Damian Lillard, Bradley Beal, and Donovan Mitchell stay with their teams and agree to massive contract extensions. They are a welcome sight in the era where superstars force their way out of their teams when things don't go their way.
Damian Lillard agrees to 2-year extension
Damian Lillard recently agreed to stay in Portland for reportedly a 2-year deal worth $122 million. That means on the last part of his deal in the 2026-27 season; he could bag at least $63.3 million.
Trail Blazers fans heaved a sigh of relief as their superstar remained in Portland for now. On the other hand, Bradley Beal inked a five-year, $251 million supermax contract extension. That means he could bag as much as $57 million in the last year of his deal. Meanwhile, Mitchell is staying put in Utah amid a massive rebuild and has not requested a trade so far. These three league superstars are a breath of fresh air compared to those divas who force a trade out of their teams.

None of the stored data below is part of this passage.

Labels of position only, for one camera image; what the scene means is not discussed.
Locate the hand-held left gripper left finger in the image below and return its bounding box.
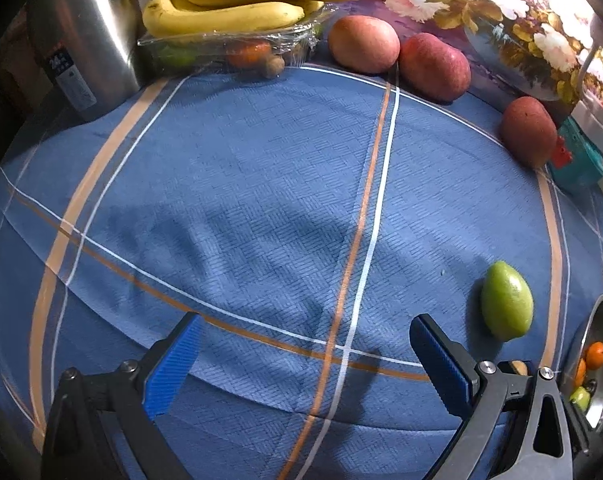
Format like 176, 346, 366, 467
40, 311, 206, 480

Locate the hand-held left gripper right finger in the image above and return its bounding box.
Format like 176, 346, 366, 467
409, 314, 593, 480

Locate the large green jujube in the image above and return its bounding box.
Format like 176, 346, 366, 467
481, 260, 535, 342

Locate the small green jujube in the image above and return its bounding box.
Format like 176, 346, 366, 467
569, 386, 593, 411

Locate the stainless steel basin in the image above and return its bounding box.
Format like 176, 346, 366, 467
559, 293, 603, 437

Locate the blue plaid tablecloth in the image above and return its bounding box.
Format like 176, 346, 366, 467
0, 62, 603, 480

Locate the teal plastic box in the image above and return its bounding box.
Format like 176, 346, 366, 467
549, 116, 603, 188

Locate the dark red apple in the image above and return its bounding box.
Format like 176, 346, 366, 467
498, 96, 559, 169

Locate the white gooseneck desk lamp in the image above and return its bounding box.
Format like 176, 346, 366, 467
573, 12, 603, 167

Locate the wrapped green jujube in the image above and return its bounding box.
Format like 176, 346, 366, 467
158, 47, 198, 70

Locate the wrapped mandarin orange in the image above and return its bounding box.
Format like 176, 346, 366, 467
226, 41, 273, 70

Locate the clear wrapped plastic tray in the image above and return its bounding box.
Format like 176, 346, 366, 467
138, 10, 328, 82

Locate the pink apple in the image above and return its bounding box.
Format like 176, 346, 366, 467
328, 15, 401, 75

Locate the stainless steel kettle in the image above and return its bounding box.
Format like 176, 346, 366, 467
26, 0, 148, 124

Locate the floral painting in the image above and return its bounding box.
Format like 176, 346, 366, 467
276, 0, 603, 128

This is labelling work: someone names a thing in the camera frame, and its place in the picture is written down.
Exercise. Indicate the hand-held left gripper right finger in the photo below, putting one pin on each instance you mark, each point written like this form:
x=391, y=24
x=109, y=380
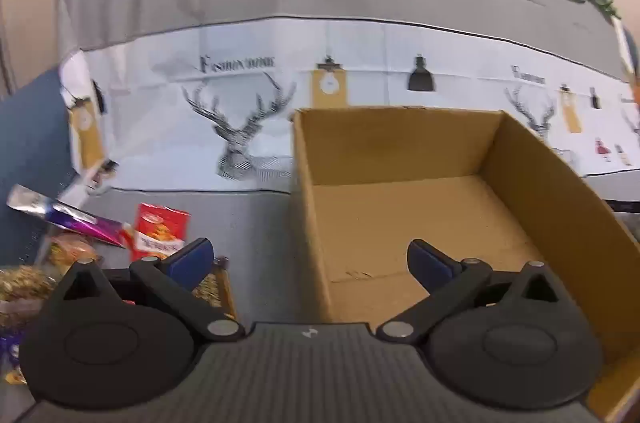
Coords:
x=430, y=263

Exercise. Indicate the yellow black snack packet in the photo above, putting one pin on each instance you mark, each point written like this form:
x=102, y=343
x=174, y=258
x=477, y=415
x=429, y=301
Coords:
x=15, y=377

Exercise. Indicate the yellow orange snack packet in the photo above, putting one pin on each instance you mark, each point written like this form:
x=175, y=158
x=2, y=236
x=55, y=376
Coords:
x=67, y=250

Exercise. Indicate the purple magenta snack packet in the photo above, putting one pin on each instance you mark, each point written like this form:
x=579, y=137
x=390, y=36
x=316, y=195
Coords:
x=75, y=218

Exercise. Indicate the clear mixed nut packet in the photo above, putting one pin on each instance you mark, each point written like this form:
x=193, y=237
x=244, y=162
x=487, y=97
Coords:
x=212, y=295

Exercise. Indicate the blue sofa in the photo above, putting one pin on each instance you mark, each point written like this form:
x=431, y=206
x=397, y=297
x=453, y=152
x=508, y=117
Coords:
x=30, y=143

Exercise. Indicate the golden snack packet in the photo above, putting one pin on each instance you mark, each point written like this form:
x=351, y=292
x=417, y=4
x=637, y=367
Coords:
x=22, y=288

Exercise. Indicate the red snack packet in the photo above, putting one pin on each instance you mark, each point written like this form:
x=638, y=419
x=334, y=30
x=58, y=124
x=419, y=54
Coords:
x=160, y=228

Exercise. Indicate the cardboard box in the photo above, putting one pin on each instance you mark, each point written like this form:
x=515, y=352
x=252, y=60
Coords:
x=400, y=213

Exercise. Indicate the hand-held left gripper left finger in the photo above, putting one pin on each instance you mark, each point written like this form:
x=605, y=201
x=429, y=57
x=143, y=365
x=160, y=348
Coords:
x=192, y=260

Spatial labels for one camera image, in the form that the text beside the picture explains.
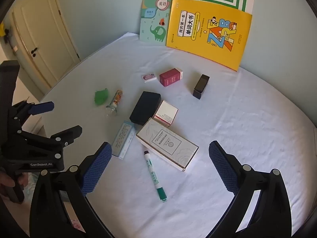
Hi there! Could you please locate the glass vial with print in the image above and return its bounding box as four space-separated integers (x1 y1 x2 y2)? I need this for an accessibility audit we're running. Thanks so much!
106 89 123 117

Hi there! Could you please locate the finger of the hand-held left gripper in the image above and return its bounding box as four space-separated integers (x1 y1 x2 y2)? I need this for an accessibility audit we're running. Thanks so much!
20 125 83 159
10 100 55 129

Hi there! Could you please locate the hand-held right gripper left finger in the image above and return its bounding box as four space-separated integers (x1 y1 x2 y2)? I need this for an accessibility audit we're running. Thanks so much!
30 141 119 238

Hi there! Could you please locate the long pale blue box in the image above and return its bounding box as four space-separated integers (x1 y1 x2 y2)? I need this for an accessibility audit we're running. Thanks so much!
111 120 136 159

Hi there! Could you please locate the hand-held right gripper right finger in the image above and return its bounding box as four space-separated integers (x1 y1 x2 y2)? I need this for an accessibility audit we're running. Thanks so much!
202 140 293 238

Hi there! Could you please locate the tall black box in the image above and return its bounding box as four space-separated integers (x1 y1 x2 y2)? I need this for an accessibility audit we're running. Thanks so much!
193 74 210 100

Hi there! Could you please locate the white box with red edge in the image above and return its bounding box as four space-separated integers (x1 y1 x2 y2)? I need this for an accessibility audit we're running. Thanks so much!
152 100 179 127

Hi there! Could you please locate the dark red box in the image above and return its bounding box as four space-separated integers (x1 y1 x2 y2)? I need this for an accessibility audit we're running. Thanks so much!
159 69 184 87

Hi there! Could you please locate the cream panel door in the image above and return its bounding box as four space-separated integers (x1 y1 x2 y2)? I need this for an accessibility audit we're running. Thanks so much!
10 0 81 90

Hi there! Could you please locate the black case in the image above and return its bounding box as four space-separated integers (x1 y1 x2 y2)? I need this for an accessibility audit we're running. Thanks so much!
129 91 162 126

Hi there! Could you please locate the large white box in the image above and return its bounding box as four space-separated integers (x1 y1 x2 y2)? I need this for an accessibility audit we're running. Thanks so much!
136 117 199 172

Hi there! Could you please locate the yellow picture book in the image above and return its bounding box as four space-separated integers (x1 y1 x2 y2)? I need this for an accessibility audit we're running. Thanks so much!
165 0 253 72

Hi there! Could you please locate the green elephant book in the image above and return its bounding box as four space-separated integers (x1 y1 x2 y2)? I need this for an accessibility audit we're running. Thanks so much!
139 0 174 46

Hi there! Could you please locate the person's left hand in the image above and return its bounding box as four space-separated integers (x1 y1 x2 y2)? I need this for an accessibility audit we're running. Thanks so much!
0 173 28 188

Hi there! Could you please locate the green frog toy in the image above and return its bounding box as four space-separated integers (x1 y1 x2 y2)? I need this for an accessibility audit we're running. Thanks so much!
94 87 109 107

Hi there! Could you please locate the green marker pen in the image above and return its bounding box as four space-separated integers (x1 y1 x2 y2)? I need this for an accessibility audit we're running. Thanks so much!
144 150 168 203

Dame, Donovan, and Beal vs KD, Simmons, Kyrie and Harden
The loyalty shown by Dame, Mitchell, and Beal is becoming a rarity in today's NBA. Superstars abuse the player empowerment privilege and force their teams to trade them once things don't go their way. We've seen reports of Ben Simmons, Kyrie Irving, and James Harden using mental health, personal problems, and some exaggerated injuries to sit-out games.
There's a chance that by staying with their teams, Lillard, Donovan, and Bradley forego their opportunity of winning a championship by joining loaded squads. But there's also a chance their loyalty could be rewarded, and they bring a title to the city that drafted them. What's clear now is that they chose to stay when they could easily ask or demand a trade. So they have paid their dues and done their part. Asking to be traded for a chance to win a championship is a valid reason the front office and fans could accept.
The question remains: could they stay loyal until the end of their contracts? A championship ring is an integral part of a player's legacy. But for Dame, Donovan, and Beal, loyalty has more value than taking the easy route in winning a title.